ポケモンがそもそもはゲームボーイ用のソフトであり、そうしたゲームと子どもの学力の低下の関連がかねてより取り沙汰されているということも関係するだろう。また、あらゆるメディアを利用してゲームを始めとするポケモングッズを売りまくろうとするNINTENDOの商業主義への(貿易摩擦とも関連する)批判ということもあろう。実際、ある新聞の映画評は、これはマンガ映画ですらなく、たんなるコマーシャルにすぎないとまで断じていた。しかし、それ以上に特殊アメリカ的な事情が存在する。それは、スポーツ選手などのカードを収集し、交換するという当地に古くからあるカードトレーディングの趣味である。この趣味は大人でも熱狂し、プレミアムカードなら数万円することも稀ではない。双方をご存じの方ならおわかりだと思うが、このシステムは、実によくポケモンにマッチするのだ。日本でもかつて切手やある種のシールの収集が子どもたちの間で流行したこともあったが、いずれも一過性のものであった。しかし、アメリカではこの趣味はもはや国民的伝統に属する。実際、今回のアメリカでのポケモン騒動の大半は、このトレーディングカードに関わるものだといってもよいくらいである。巧妙に計画されたプレミアムカードの配布が子どもたちの熱に火をつけ、しばしばトラブルも発生する。トラブルの種のひとつがインターネットを通じての取引であることはいうまでもない。これを嫌う大人が多く出てくるゆえんである。コロラドのある牧師などは、この熱狂を「いかれたカルト」だと決めつけ、ポケモンカードの束を燃やし、ポケモン人形を説教壇で引き裂いたという。
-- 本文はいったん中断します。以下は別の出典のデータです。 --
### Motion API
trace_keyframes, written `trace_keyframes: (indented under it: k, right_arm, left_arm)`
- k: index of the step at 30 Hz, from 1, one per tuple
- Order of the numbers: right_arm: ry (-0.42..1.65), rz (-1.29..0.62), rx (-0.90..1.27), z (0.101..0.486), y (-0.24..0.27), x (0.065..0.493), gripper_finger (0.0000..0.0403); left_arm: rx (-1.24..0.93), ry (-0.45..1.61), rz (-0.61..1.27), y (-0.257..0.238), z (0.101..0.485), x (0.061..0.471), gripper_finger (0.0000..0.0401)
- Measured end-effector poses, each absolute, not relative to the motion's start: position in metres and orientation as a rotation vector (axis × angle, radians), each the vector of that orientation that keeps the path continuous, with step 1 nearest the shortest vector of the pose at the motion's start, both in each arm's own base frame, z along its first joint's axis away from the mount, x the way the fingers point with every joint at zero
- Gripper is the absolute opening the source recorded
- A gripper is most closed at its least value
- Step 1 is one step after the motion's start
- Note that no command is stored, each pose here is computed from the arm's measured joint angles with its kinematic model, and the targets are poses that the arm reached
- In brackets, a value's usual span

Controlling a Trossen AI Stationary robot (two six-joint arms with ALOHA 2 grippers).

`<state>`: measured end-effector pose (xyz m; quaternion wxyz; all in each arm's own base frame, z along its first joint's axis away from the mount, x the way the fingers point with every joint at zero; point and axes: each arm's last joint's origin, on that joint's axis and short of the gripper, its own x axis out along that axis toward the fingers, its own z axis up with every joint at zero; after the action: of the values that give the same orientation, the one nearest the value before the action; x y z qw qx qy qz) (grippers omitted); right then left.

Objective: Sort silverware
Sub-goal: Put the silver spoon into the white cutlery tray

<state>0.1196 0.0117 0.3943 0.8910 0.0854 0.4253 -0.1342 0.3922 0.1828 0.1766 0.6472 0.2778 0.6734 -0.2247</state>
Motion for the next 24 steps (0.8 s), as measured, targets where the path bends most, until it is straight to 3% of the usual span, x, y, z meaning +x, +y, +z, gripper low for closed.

もちろん、好意的な見解もないわけではない。ある新聞の社主は、このポケモンカードトレーディングが、無害であるのみならず、社会的インタラクションの能力を涵養し、大人になってからの実社会における商取引にも役立つと、手放しのほめようである。彼は、彼の8歳になる娘が、巧みな駆け引きで年長の男の子との取引を有利に成功させ、また、妹にカードを分け与えるという姉妹愛も発揮していることをたいそう喜んでいるようだ。もちろんこうした見方も極端だとは思うが、この国は学校の教室で株の模擬取引をやらせることもある資本主義の総本山であることを考えれば、理解不能ではない。新聞の論説に取り上げるほどのこととも思えないが、先の狂信的牧師の行動に比べればよほど微笑ましいと感じるのは身内贔屓だろうか。

ポケモン映画は、各地で順調な興行成績をあげているようである。多くの大人たちは、アメリカの誇るディズニー制作のToy Story 2の方を好むようだが、感謝祭からクリスマスにかけてのシーズンでポケモンがこれを圧倒するようなことになると、また「問題視」する人々が出てくるに違いない。わがポケモンの次なる敵は「アメリカの威信」かもしれない。